--- Material shown Enclosed Below ---
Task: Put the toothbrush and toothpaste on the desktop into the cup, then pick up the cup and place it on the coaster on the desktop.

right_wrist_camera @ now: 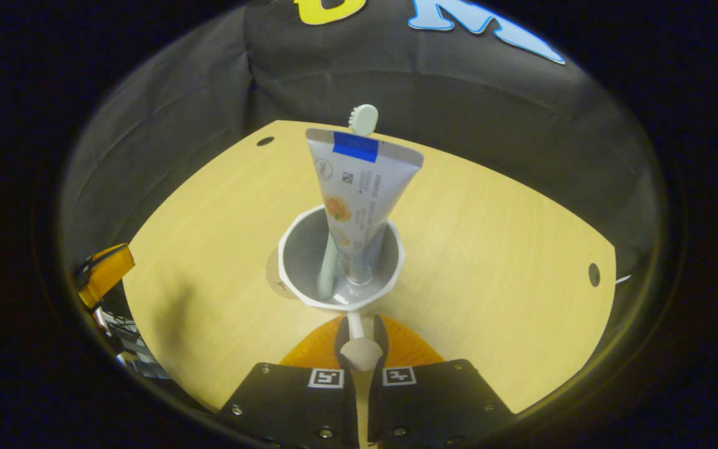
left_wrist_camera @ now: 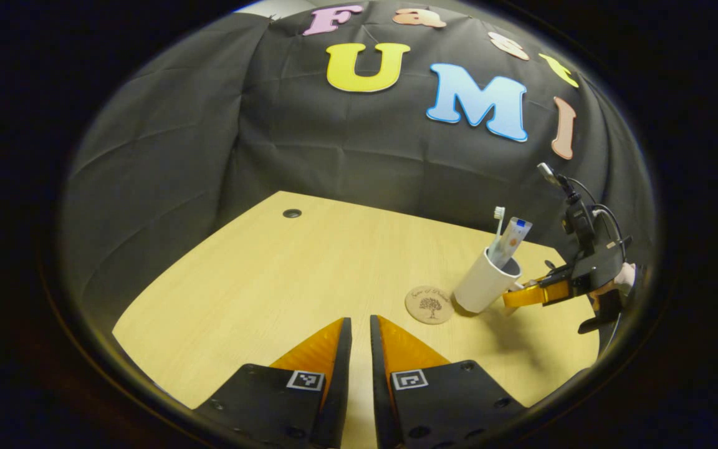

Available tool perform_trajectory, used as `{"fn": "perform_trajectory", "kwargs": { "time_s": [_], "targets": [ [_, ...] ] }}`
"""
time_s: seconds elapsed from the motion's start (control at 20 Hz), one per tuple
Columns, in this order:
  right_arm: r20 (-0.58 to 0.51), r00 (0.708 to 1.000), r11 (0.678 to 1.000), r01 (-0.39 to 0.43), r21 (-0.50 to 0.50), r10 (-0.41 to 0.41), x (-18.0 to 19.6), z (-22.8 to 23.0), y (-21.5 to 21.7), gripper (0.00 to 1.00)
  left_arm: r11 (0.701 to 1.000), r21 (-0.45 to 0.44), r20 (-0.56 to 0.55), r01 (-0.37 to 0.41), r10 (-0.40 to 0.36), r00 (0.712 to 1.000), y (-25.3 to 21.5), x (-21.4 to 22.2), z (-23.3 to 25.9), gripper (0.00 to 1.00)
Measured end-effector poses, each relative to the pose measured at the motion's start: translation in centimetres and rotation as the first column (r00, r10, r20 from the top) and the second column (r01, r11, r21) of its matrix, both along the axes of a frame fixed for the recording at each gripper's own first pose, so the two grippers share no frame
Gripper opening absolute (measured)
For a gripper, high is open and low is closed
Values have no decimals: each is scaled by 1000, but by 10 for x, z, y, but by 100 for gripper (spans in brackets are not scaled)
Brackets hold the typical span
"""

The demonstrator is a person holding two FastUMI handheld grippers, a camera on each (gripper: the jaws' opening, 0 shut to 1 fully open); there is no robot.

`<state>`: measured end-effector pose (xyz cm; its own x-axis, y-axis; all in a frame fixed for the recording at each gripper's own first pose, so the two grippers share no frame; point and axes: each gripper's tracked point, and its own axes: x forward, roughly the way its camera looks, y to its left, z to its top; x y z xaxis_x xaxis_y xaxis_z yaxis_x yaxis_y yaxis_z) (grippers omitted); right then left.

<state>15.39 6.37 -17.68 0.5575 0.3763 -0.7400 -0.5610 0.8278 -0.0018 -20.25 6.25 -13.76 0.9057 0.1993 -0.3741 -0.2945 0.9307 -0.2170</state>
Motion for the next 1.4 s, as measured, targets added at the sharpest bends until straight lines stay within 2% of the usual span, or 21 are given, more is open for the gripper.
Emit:
{"fn": "perform_trajectory", "kwargs": {
  "time_s": [0.35, 0.4, 0.45, 1.05, 1.3, 1.4],
  "targets": [
    [-7, 999, 999, 32, 36, -32, 1, 16, 3, 7, 1000, -1, -4, -15, 15, 1000, 21, -11, -3, 25],
    [-6, 999, 999, 32, 37, -32, 1, 14, 4, 12, 1000, -1, -5, -16, 16, 1000, 24, -13, -4, 25],
    [-6, 1000, 999, 31, 40, -31, 0, 15, 5, 7, 1000, -3, -7, -18, 18, 1000, 26, -14, -5, 25],
    [-15, 999, 997, 33, 74, -32, 1, 22, 8, 7, 1000, -10, -30, -28, 28, 999, 58, -26, -17, 25],
    [70, 997, 1000, 22, -10, -21, 2, 19, 4, 7, 1000, -19, -35, -10, 10, 999, 60, -21, -22, 27],
    [108, 993, 998, 45, -39, -41, 1, 19, 6, 7, 1000, -16, -33, 1, -2, 999, 58, -18, -20, 27]
  ]
}}
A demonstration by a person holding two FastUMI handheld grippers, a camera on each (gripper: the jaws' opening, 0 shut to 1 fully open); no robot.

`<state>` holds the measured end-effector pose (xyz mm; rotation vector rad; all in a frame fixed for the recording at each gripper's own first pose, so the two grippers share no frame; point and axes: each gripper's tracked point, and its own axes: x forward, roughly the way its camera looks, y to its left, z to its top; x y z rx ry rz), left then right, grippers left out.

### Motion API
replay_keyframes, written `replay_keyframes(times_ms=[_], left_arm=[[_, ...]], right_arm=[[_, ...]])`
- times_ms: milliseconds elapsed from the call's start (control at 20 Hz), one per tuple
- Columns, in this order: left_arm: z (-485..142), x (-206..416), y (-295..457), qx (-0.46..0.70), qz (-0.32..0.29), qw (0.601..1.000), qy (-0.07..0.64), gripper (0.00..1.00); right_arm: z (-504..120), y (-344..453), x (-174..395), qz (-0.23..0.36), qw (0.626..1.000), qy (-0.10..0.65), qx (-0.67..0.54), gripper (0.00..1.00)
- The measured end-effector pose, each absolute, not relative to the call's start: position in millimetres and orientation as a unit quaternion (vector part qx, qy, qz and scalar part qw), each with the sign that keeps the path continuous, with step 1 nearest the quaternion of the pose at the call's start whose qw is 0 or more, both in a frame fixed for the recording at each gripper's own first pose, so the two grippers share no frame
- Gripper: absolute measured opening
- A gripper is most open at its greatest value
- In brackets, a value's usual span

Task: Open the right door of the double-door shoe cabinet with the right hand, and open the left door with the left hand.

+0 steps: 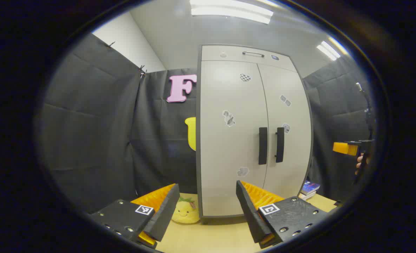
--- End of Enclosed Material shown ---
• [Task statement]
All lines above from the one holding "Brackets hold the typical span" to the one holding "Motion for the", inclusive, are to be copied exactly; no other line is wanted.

• [Reply to the exercise]
Brackets hold the typical span
"""

The demonstrator is a person holding two FastUMI handheld grippers, a camera on each (gripper: the jaws' opening, 0 shut to 1 fully open); there is no robot.

`<state>`: measured end-effector pose (xyz cm; its own x-axis, y-axis; all in a frame fixed for the recording at each gripper's own first pose, so the two grippers share no frame; point and axes: each gripper's tracked point, and its own axes: x forward, roughly the way its camera looks, y to its left, z to its top; x y z xaxis_x xaxis_y xaxis_z yaxis_x yaxis_y yaxis_z) (grippers omitted); right then left.

<state>15.39 6.37 -17.68 0.5575 0.3763 -0.7400 -0.5610 0.8278 -0.0018 -20.25 6.25 -13.76 0.9057 0.1993 -0.3741 -0.2945 0.9307 -0.2170</state>
Motion for the next 1.4 s, as measured, targets added at the sharpest bends until straight lines stay within 2% of the usual span, or 21 are given, more is open for the gripper.

No more output will be given for this exercise.